ACTION ITEM: The whole listing below needs to be duplicated exactly, pictures aside.

____ MATERIAL PROVIDED

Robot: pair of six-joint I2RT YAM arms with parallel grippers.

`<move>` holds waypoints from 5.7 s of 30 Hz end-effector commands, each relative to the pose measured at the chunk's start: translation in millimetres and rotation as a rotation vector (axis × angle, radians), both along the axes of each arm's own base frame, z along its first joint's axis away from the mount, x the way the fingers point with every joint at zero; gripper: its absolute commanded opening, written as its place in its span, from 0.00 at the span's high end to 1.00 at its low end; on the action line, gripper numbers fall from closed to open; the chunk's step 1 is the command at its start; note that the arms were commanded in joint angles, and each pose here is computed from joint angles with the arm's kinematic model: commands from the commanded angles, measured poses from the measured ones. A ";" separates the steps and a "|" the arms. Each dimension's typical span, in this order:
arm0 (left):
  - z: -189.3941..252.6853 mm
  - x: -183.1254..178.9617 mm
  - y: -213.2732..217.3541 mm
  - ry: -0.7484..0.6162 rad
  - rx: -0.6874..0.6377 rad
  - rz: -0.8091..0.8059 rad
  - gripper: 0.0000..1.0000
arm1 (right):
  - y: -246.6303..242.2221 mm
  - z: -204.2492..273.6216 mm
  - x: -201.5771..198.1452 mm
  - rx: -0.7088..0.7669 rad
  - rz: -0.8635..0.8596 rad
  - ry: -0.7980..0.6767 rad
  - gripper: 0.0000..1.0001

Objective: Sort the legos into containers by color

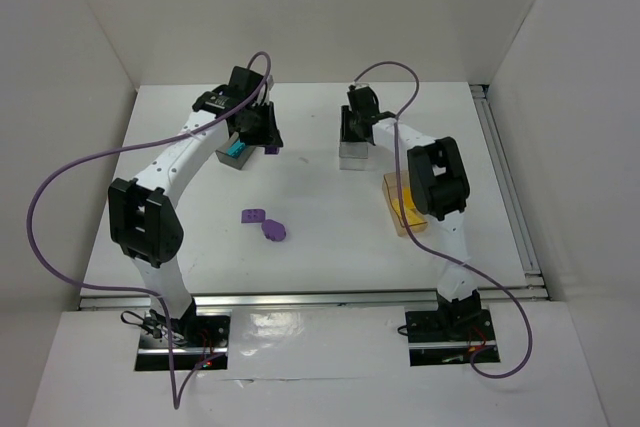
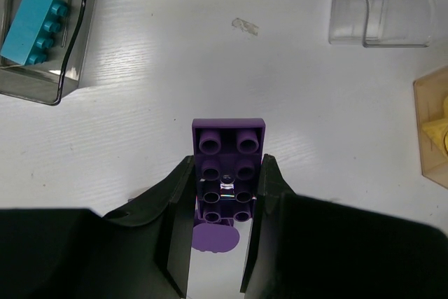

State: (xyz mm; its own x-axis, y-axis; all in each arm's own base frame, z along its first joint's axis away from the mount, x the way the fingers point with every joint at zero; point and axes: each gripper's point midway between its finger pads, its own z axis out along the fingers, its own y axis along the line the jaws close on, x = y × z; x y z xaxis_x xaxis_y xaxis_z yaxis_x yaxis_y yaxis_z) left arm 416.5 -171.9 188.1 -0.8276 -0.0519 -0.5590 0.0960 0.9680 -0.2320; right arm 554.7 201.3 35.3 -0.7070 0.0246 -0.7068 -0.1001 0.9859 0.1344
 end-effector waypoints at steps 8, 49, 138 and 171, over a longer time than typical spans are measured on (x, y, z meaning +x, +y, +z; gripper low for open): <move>5.5 -4.7 -6.5 -0.016 -0.020 -0.051 0.80 | -6.2 59.3 9.9 0.035 -0.048 -0.222 0.73; -3.9 -4.0 -3.0 -0.007 0.005 -0.047 0.80 | -1.4 30.7 25.7 0.017 -0.179 -0.183 0.46; 44.1 -80.4 179.8 -0.149 -0.180 0.506 0.00 | 307.5 138.1 -43.9 0.401 0.447 -0.328 0.07; -162.2 -140.4 -0.4 0.426 -0.048 0.639 0.03 | 33.4 180.6 -217.1 0.133 0.101 -0.253 0.05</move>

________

RESULT OF THIS EXERCISE:
Robot: pair of six-joint I2RT YAM arms with parallel grippers.

`<move>` holds waypoints from 5.7 s of 30 Hz end-effector commands, each relative to the pose measured at the chunk's start: translation in millimetres and rotation as a rotation vector (axis × angle, radians), both along the axes of each arm's own base frame, z along its first joint's axis away from the mount, x the way the fingers point with every joint at zero; gripper: its absolute commanded opening, written as its place in its span, from 0.00 at the span's high end to 1.00 at its low end; on the action line, gripper numbers fall from closed to open; the chunk's step 1 is the command at its start; note that the arms were commanded in joint angles, and each pose here is computed from joint angles with the arm's kinematic model: commands from the commanded angles, measured poses from the measured ones. A ";" separates the steps and a "|" the arms. Each dimension's typical span, in this order:
arm0 (left):
  - z: -189.3941..252.6853 mm
  - x: -183.1254..178.9617 mm
  - y: -213.2732..217.3541 mm
  - ry: -0.7484..0.6162 rad
  - rx: -0.6874..0.6377 rad
  - rz: -0.8091..0.8059 rad
  - gripper: 0.0000..1.0000
arm1 (right):
  - y: -246.6303..242.2221 mm
  - z: -204.2492..273.6216 mm
  - x: -201.5771..198.1452 mm
  - rx: -0.7088..0.7669 rad
  - rz: -0.8635..0.8596 rad
  - ry: -0.7980..0.6767 rad
  - gripper: 0.0000..1.0001

Objective: Sort the legos into containers by color


State: (xyz mm; its own x-axis, y-axis; all in each arm's own base frame, z along its first joint's axis away from the mount, x the way the fingers point with every joint at zero; point and axes: each gripper's point midway between its finger pads, its own z axis out along the fingers, its own y axis along the line the jaws close on, x = y × z; x y z xaxis_x xaxis_y xaxis_z yaxis_x yaxis_y yaxis_z) left arm 416.5 -171.9 188.1 -0.8276 -0.0519 -0.5590 0.0960 0.9680 -0.2320; right arm 554.7 201.3 35.3 -0.7070 0.0246 -0.7068 -0.1001 0.9859 0.1344
 end-effector waypoints at steps 8, 49, 138 and 171, over a longer time than typical spans are measured on (x, y, z meaning +x, +y, +z; gripper low for open): <move>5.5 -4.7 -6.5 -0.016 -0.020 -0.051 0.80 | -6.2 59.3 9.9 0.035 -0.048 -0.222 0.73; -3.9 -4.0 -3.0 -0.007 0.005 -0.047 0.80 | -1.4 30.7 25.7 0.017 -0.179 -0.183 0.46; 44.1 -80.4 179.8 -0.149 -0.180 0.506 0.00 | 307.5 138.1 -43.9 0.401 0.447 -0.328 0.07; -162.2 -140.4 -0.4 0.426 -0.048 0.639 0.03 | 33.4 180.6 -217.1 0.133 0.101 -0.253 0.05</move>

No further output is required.